(TASK OBJECTIVE) Only one stretch of the records below should be repeated. It starts with the line containing "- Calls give" and goes on through the line containing "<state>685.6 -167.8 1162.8", exactly as written.

------ ENTRIES SHOWN

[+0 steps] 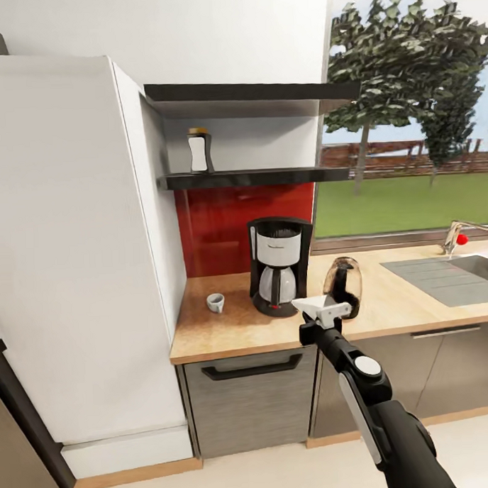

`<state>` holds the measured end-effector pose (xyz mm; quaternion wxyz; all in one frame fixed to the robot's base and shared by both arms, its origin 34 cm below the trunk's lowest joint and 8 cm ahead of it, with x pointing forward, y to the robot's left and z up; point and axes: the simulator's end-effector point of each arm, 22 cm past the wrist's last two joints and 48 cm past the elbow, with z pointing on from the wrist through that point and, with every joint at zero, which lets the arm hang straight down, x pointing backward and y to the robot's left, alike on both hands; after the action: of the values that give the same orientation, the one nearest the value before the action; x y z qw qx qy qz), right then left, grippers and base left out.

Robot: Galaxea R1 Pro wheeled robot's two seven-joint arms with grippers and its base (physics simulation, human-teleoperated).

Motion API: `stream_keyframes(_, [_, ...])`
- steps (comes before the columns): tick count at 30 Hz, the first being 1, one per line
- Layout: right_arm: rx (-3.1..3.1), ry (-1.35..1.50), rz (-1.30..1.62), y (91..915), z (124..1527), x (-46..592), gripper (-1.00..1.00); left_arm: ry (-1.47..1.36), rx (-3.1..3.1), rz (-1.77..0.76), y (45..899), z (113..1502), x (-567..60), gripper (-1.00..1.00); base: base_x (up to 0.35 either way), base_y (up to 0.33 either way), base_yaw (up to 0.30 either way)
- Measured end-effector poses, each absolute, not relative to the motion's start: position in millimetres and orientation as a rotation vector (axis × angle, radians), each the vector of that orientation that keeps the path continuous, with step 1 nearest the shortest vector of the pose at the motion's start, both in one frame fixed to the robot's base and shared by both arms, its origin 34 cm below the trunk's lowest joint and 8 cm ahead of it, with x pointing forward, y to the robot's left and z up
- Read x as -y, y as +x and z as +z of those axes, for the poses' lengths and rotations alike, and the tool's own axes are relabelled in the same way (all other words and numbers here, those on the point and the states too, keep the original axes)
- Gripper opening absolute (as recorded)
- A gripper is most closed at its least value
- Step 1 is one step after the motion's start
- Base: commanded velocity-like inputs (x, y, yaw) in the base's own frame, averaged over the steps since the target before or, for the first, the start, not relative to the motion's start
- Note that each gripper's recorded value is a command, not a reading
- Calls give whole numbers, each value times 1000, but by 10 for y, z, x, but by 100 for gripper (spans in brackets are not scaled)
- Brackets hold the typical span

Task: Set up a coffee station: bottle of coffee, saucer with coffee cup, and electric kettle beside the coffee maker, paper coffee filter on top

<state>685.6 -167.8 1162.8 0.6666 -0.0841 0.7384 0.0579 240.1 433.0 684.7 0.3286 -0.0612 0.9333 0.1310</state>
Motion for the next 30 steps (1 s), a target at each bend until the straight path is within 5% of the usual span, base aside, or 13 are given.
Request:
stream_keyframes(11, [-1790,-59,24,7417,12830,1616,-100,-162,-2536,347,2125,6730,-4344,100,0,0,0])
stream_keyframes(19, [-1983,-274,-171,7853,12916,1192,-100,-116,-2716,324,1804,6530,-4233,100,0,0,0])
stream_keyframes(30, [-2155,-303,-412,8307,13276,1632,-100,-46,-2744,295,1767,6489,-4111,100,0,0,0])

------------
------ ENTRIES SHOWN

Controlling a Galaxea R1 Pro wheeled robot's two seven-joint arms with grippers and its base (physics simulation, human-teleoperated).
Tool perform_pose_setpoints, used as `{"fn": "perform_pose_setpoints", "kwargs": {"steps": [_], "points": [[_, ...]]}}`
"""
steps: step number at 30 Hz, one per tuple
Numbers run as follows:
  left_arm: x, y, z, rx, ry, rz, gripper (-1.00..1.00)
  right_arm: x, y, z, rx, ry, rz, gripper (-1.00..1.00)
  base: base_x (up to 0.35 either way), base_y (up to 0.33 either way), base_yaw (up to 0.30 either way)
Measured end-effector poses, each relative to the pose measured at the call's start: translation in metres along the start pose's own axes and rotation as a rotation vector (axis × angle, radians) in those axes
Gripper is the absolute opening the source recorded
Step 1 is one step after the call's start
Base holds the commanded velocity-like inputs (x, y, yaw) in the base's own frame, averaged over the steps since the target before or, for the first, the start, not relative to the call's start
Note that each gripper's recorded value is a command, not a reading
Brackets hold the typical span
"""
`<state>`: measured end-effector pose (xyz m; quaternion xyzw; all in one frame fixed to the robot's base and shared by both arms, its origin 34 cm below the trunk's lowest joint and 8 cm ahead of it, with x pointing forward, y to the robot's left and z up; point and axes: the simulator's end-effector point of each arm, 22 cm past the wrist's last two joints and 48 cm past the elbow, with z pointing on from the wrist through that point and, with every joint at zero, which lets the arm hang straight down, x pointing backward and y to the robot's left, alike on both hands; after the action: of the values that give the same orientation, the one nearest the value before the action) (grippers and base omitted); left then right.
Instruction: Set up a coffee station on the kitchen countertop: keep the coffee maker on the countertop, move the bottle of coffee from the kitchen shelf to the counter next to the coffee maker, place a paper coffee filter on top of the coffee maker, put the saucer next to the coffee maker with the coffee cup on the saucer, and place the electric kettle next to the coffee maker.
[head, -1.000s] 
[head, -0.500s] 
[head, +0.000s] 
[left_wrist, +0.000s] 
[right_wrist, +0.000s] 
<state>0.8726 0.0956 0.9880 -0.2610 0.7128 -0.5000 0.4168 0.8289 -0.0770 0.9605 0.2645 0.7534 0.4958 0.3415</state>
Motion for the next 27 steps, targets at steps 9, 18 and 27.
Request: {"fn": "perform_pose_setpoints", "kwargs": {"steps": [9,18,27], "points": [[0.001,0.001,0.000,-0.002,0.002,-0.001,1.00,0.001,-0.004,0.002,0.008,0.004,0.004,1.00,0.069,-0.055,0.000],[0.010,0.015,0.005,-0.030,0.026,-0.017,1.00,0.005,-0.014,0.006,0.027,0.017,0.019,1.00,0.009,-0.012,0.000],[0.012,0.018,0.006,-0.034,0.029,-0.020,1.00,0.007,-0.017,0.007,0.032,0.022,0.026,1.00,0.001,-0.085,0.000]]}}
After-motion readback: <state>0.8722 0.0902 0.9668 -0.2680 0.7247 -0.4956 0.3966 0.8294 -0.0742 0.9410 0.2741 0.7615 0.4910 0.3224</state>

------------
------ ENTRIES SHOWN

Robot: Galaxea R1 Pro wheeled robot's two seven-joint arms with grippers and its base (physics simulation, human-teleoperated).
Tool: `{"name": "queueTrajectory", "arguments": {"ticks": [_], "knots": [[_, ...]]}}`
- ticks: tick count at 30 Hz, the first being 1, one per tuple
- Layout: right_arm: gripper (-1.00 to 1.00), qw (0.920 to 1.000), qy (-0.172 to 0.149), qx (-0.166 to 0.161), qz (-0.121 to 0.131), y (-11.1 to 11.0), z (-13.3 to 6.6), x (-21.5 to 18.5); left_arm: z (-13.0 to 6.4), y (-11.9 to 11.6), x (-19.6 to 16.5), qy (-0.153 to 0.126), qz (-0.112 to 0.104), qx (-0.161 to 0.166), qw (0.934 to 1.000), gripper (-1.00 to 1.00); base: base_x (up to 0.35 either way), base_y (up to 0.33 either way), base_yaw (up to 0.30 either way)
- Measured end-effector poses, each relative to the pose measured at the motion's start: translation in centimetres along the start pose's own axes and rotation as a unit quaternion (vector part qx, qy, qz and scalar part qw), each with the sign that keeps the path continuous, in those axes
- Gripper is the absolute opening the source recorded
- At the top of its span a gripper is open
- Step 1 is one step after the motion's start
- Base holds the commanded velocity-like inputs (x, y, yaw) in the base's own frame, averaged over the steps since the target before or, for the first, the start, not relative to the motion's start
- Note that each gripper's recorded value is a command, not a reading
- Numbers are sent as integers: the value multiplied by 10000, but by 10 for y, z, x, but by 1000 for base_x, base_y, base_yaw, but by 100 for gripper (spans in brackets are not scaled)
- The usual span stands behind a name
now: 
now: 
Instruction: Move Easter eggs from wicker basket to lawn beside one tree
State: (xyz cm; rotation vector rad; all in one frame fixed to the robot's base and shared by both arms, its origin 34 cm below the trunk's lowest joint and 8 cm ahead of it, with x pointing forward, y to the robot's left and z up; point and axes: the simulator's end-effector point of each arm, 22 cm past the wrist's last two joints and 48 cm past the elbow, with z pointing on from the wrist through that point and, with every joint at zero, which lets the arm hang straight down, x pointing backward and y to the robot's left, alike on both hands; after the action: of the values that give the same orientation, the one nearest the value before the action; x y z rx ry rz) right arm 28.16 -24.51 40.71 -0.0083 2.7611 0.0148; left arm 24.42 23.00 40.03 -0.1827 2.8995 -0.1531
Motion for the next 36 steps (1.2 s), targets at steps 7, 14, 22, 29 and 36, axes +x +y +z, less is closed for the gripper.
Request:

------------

(RESULT FOR THIS TASK)
- Calls give whole numbers, each value times 1000, but by 10 for y, z, x, but by 100 for gripper (spans in brackets are not scaled)
- Brackets hold the typical span

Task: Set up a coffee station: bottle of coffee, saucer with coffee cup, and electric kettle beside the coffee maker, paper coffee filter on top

<state>685.6 -167.8 1162.8 0.6666 -0.0841 0.7384 0.0579 240.1 433.0 684.7 0.3286 -0.0612 0.9333 0.1310</state>

Besides the given answer, there is nothing more to add.